Dental bleaching can be used to correct many tooth discolorations that may have been caused by stains, aging, or chemical damage to teeth. Using the latest bleaching technology, we can offer a safe method for creating a beautifully "bright" smile.

Although bleaching is very effective, sometimes there are some short term disadvantages. Some people get sore gums or teeth, but it ALWAYS disappears after the use of the bleach is discontinued. Bleaching is not 100% predictable, no matter what anyone says.

World research indicates that bleaching is totally effective in 80% of people, but it is impossible to accurately predict when it will not work. In cases of extreme tooth discoloration, bleaching may not be the answer, but on the other hand crowns or veneers may be the only choice. Because of the low cost of bleaching treatments, bleaching is certainly worth a try.

Teeth whitening can make you feel more positive, happier, more confident and transform your life. It can even give your career a boost!

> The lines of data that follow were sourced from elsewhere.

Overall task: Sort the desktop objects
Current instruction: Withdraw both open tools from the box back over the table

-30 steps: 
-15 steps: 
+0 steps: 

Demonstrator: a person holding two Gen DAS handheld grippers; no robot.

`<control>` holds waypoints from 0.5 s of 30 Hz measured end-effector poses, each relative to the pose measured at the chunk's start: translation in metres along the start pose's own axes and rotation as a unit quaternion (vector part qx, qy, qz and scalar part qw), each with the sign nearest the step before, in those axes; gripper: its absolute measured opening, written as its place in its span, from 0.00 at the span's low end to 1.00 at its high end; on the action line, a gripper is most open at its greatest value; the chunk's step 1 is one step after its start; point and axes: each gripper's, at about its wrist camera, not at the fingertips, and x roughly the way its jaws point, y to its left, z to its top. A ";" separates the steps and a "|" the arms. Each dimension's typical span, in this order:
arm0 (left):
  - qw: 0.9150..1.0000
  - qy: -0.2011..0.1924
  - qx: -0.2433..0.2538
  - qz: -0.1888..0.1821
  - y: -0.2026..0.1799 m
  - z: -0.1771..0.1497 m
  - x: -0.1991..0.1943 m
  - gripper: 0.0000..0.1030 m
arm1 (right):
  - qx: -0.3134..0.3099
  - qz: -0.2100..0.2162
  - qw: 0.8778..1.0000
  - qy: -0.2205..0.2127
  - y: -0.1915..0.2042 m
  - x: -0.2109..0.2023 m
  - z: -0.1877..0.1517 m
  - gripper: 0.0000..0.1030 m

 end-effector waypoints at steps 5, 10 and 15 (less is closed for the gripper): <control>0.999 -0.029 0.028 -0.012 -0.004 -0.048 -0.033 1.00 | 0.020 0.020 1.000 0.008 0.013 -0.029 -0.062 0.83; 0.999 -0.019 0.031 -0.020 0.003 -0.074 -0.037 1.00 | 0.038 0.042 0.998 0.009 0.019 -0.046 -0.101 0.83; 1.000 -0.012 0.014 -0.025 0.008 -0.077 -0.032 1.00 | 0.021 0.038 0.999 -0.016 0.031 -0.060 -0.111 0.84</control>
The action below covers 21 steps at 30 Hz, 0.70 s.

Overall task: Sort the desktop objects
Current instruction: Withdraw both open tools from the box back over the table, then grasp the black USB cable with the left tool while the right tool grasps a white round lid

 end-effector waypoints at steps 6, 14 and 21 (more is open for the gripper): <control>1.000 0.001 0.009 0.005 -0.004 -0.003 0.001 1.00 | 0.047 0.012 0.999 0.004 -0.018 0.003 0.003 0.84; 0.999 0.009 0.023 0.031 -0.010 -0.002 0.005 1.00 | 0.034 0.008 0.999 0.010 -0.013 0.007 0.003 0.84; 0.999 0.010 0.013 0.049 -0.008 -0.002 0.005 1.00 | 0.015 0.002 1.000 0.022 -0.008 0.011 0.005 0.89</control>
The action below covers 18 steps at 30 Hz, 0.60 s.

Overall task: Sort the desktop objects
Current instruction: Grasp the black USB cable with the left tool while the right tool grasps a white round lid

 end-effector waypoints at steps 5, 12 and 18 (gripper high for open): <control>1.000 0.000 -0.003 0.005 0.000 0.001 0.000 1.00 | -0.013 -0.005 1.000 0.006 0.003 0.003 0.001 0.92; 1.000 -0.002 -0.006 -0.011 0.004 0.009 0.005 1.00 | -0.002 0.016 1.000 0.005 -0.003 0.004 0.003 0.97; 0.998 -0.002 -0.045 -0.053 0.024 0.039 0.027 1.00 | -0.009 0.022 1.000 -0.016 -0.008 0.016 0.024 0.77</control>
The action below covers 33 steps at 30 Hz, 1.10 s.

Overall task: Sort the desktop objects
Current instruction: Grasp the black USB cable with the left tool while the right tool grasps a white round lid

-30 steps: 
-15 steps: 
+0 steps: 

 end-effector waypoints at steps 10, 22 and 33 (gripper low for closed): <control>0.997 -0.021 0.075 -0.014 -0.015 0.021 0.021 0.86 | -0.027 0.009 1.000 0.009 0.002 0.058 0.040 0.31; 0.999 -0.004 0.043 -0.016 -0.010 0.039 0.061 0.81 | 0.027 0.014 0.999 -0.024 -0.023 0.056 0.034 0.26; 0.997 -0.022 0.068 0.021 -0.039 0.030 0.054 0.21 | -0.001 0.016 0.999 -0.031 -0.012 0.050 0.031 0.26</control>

The majority of teeth stains can be removed which may be caused by tea, coffee, red wine, tobacco and intrinsic staining which occurs inside the teeth.

 PORCELAIN VENNERS

Porcelain veneers have become more and more popular during the last few years. They are an aesthetic and healthy option to common crowning, which requires a painful drilling of the tooth to prepare the area for the crown.

  • Veneers are similar to false fingernails. Veneers are thin and cover the front part of the tooth.
    They look much better and last longer than their predecessors - plastic veneers or direct-bonded composite restorations.

  • Porcelain veneers also look like regular teeth – they are extremely durable, and their natural looking color is long-lasting.
    They work particularly well for discolored, spaced or misaligned teeth, even in cases that don't seem to have any possibility of restoration.

  •  DENTAL IMPLANTS

    Dental implants are substitute teeth roots, resembling screws. These screws are usually made of titanium or its alloy. The implants are bonded to the living bone structure of the jaw.

    Prosthetic crowns fastened with machined screws are placed on top of the implant to replicate the missing teeth.
    Prosthetic options include single crowns (caps), bridgework or an implant retained overdenture.

     REMOVIBLE DENTAL PROSTHESIS

    These are the prosthesis that are not stationary and that must be removed after every meal for the prosthetic hygiene.

    They can be partial or complete, in resin or with a metallic frame, with a false pink gum in resin, with false teeth in resin or in china.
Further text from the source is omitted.